Pero el México de 2025 no es el mismo que el de 1979. Hoy somos más y estamos más interconectados. Las redes sociales, la circulación digital y el acceso global han transformado nuestras estéticas. El interés en la creación artística es mayor, pero ese dinamismo no se refleja en las programaciones oficiales. Seguimos dependiendo de una cita anual en lugar de construir un entramado musical estable.
La teoría de Jazmín Beirak Ulanosky en Cultura ingobernable lo explica: la cultura, por más que se intente, nunca se gobierna del todo. Desborda, resiste, sobrevive incluso cuando el presupuesto se reduce o la política cambia. El Foro encarna ese dilema: cómo mantener viva una iniciativa que atraviesa sexenios sin renunciar a su impulso creador.
Pero aún hay algo más: la cultura (y la cultura musical en específico) es un derecho. En México solemos renunciar a ese derecho con desconcertante facilidad, quizá porque ni siquiera somos conscientes de él. Igual que la educación o la salud, la cultura corre el riesgo de privatizarse o precarizarse hasta hacernos olvidar que alguna vez fue un bien común. Hoy, creadores y gestores se ven obligados a justificar su trabajo en función del impacto económico que genera, no de su valor ciudadano.

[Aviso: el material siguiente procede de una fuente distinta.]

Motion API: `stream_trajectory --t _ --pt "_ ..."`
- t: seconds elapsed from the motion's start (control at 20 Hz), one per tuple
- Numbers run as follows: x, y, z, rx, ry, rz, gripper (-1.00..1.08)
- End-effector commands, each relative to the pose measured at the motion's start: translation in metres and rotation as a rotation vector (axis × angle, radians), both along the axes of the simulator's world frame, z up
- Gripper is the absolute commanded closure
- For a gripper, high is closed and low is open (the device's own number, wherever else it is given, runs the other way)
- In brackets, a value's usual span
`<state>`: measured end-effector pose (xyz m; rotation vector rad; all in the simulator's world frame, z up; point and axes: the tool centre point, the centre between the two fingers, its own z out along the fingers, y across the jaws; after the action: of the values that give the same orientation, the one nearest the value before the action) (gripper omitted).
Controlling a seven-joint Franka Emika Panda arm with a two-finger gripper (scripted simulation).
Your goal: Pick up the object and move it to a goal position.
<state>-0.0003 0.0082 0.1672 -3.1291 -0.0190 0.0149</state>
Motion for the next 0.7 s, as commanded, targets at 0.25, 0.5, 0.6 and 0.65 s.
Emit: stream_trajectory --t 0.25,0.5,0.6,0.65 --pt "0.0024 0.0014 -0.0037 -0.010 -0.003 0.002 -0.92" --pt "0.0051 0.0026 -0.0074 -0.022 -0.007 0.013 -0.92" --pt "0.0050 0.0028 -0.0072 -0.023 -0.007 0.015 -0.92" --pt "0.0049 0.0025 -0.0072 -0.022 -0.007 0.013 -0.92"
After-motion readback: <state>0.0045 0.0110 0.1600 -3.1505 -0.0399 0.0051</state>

Mientras tanto, la mayoría permanece indiferente.
El Foro es, en este contexto, símbolo y advertencia. Símbolo porque demuestra que la música contemporánea mexicana existe, resiste y busca su espacio. Advertencia porque no puede seguir siendo el único escenario donde esa vitalidad se manifieste. Cada Estado, cada orquesta, cada sala de ópera debe asumir la responsabilidad de programar música de compositores vivos. Solo entonces ejerceremos de verdad el derecho cultural que nos corresponde.
Desde mi adolescencia, a principios de los años noventa, tuve la fortuna de escuchar por primera vez mi música en el Foro de Música Nueva. Aquellos conciertos iniciales fueron decisivos: me impulsaron a seguir la carrera que hoy ejerzo. Este año, en cambio, me correspondió vivirlo desde otra perspectiva: la del jurado. En ese proceso pude constatar la vitalidad de la música nueva en México, la urgencia de su difusión y el deseo de exploración de muchas compositoras y compositores jóvenes. Hoy, 47 años después de su formación, el Foro Manuel Enríquez sigue siendo lo que fue desde el inicio: un acto de fe. Fe en que la música contemporánea merece ser escuchada. Fe en que la cultura, ingobernable por definición, sobrevivirá a pesar de todo. Fe en que el derecho a la creación no puede seguir siendo un lujo que mendigamos una vez al año, sino una práctica cotidiana de nuestra vida democrática.